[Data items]
*-*-*
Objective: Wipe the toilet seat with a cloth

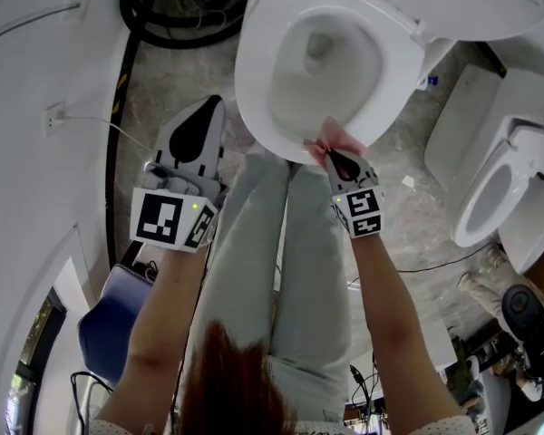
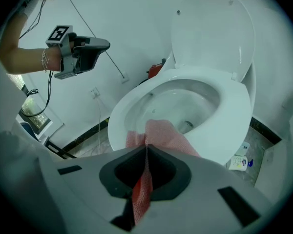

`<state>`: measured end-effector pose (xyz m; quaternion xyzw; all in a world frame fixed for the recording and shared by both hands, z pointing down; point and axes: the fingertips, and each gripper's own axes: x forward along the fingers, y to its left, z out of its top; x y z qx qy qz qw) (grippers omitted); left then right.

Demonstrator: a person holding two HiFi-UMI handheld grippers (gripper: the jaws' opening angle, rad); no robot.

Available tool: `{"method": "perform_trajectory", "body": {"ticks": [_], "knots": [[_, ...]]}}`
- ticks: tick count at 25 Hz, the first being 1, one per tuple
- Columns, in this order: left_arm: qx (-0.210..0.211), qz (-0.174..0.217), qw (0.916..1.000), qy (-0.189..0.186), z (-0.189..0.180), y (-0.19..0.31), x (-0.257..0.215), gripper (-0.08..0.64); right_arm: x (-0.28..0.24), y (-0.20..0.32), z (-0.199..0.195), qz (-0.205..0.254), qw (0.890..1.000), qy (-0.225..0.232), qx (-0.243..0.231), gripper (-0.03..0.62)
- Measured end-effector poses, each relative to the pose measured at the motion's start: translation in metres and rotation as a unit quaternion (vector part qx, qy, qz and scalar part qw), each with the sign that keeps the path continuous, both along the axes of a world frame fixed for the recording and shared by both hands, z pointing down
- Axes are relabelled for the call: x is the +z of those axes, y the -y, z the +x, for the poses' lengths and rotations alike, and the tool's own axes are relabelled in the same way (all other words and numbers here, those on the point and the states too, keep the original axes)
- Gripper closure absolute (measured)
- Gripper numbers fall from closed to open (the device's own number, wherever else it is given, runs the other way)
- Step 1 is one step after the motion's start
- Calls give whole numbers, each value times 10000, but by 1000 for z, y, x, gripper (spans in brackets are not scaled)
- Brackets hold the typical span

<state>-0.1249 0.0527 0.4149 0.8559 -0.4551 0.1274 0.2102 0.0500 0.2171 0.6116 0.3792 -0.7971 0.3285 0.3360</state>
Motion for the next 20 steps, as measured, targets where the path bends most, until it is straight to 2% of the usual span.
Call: {"method": "perform_trajectory", "body": {"ticks": [5,14,20], "knots": [[-64,-19,10000,-17,-7,-1,1,555,-1,-7,-26,-32,9985,74,-547,572],[-221,-37,9998,-2,-19,-3,3,555,-1,-9,-60,-21,9940,145,-1085,572],[-314,-53,9995,9,-25,-5,4,555,-1,-7,-76,-34,9920,286,-1229,572]]}}
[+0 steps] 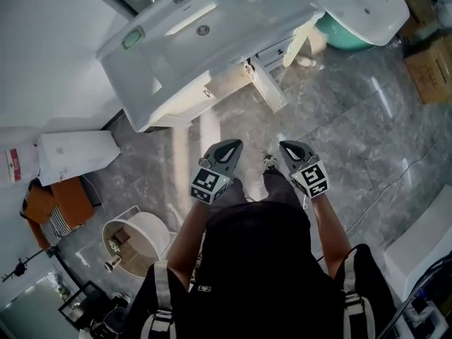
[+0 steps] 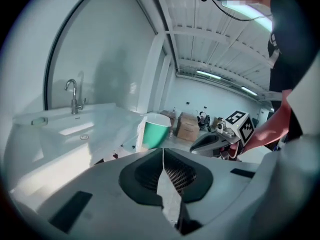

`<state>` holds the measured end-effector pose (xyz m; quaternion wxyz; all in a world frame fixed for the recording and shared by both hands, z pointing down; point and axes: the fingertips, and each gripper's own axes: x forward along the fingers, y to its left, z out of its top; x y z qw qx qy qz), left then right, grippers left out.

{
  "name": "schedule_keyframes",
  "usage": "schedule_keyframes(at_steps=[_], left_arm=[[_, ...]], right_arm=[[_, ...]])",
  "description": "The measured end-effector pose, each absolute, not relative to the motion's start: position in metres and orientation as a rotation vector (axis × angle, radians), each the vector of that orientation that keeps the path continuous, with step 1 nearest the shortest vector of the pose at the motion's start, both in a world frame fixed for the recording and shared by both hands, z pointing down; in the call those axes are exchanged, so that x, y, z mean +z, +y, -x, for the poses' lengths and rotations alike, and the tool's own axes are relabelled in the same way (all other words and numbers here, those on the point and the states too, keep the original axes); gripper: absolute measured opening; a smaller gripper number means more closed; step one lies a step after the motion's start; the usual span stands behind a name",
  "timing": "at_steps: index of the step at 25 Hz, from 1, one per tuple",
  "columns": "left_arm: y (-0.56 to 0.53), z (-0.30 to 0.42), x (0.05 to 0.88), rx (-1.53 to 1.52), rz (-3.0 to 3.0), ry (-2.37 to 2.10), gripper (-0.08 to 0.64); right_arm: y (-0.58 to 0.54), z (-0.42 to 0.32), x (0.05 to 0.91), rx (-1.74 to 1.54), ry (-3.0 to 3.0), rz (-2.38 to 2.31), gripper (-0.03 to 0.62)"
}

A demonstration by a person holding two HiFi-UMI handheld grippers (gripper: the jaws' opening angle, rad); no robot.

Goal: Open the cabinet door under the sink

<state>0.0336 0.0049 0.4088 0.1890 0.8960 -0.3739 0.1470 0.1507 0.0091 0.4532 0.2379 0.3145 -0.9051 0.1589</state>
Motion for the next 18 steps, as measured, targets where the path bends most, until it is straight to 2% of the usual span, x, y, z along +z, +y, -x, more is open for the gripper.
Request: schedule_keyframes(at_steps=[8, 18], left_arm=[[0.010, 0.042, 0.377, 0.403, -2.537, -1.175, 0.017], [0.019, 0.032, 0.371, 0.340, -2.502, -1.207, 0.017]], right_arm=[[-0.006, -0.117, 0.403, 0.276, -2.490, -0.937, 0.060], [0.000, -0.111, 0.385, 0.163, -2.490, -0.849, 0.060]])
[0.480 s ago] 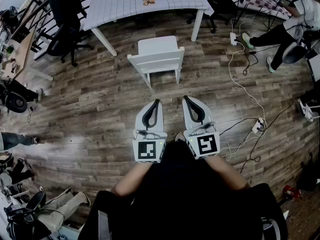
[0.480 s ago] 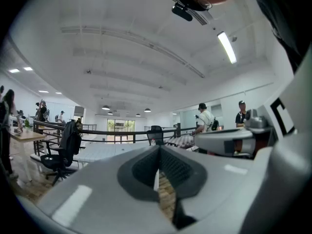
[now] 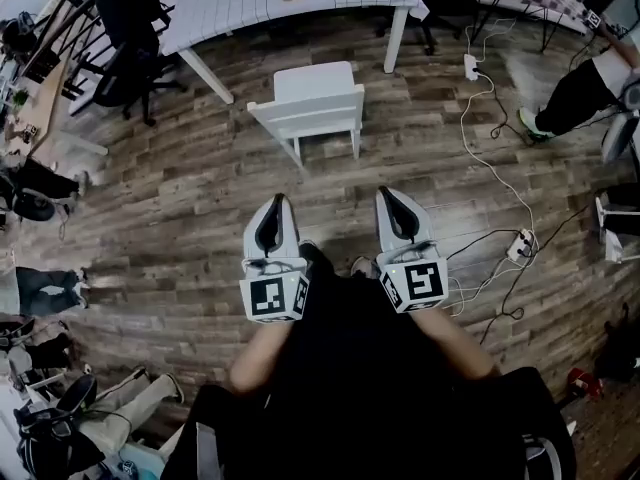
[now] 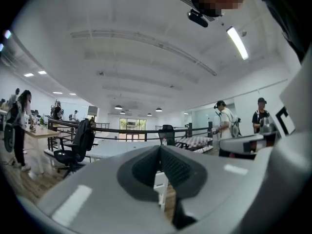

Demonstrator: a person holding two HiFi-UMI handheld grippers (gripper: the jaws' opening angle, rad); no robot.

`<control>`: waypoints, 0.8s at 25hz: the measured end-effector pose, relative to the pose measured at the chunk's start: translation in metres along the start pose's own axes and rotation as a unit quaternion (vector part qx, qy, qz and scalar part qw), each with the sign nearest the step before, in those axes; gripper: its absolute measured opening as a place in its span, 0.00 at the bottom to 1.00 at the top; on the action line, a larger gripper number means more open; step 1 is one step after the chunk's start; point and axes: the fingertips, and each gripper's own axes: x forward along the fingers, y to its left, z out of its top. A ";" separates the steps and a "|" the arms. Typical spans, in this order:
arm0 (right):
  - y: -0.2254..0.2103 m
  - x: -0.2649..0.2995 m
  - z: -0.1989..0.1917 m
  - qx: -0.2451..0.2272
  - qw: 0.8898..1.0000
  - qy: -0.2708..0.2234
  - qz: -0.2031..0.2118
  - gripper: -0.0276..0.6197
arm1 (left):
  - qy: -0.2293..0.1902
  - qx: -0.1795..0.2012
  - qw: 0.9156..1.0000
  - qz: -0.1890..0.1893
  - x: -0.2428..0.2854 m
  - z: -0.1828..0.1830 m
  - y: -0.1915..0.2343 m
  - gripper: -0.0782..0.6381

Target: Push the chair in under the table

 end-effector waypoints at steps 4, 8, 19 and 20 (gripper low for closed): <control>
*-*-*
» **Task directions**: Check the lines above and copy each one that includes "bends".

» **Problem solution**:
Motion for the next 20 steps, as measured, targets where the path bends most, until it is straight to 2% of the usual span.
Motion for the next 18 steps, as measured, targets where the path bends most, until it is straight to 2% of the usual span, x, y, z along +z, +y, -x, more is open for the gripper.

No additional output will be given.